(Information shown begins)

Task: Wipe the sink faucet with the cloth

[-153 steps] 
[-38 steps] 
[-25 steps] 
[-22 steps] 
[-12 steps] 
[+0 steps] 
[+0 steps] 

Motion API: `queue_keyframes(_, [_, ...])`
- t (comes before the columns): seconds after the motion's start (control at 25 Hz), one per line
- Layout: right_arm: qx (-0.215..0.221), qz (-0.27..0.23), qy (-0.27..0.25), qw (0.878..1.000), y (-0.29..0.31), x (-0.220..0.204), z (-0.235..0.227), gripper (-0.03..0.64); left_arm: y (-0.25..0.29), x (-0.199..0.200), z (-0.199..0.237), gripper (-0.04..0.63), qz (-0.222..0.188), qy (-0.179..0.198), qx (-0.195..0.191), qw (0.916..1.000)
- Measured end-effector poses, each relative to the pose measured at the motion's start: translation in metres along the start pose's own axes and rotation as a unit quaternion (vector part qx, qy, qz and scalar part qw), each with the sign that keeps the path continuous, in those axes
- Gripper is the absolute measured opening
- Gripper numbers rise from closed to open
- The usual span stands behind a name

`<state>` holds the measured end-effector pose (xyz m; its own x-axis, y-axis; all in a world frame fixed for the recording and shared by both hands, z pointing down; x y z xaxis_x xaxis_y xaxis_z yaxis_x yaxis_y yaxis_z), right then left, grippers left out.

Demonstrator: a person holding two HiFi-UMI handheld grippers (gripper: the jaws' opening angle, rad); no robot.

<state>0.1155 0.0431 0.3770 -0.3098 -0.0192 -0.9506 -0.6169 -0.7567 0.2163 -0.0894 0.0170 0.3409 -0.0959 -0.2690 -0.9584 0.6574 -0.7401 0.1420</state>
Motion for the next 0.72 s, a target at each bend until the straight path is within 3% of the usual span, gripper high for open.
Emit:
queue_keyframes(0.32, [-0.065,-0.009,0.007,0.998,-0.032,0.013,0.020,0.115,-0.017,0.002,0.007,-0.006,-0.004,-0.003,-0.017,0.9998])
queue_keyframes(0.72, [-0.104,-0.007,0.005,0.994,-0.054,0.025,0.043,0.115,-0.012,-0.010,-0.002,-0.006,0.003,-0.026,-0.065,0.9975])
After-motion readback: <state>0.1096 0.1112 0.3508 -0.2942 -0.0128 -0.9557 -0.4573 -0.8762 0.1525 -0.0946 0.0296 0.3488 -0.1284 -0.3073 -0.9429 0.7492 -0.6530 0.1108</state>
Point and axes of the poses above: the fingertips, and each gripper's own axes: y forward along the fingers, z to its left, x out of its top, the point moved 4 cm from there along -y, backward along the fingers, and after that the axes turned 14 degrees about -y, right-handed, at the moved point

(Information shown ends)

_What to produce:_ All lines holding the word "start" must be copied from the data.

_Written response:_
- t (comes before the columns): seconds after the motion's start (control at 25 Hz), one per line
- Measured end-effector poses, each relative to the pose measured at the motion's start: translation in metres along the start pose's own axes and rotation as a unit quaternion (vector part qx, qy, qz and scalar part qw), each with the sign that keeps the path continuous, in those axes

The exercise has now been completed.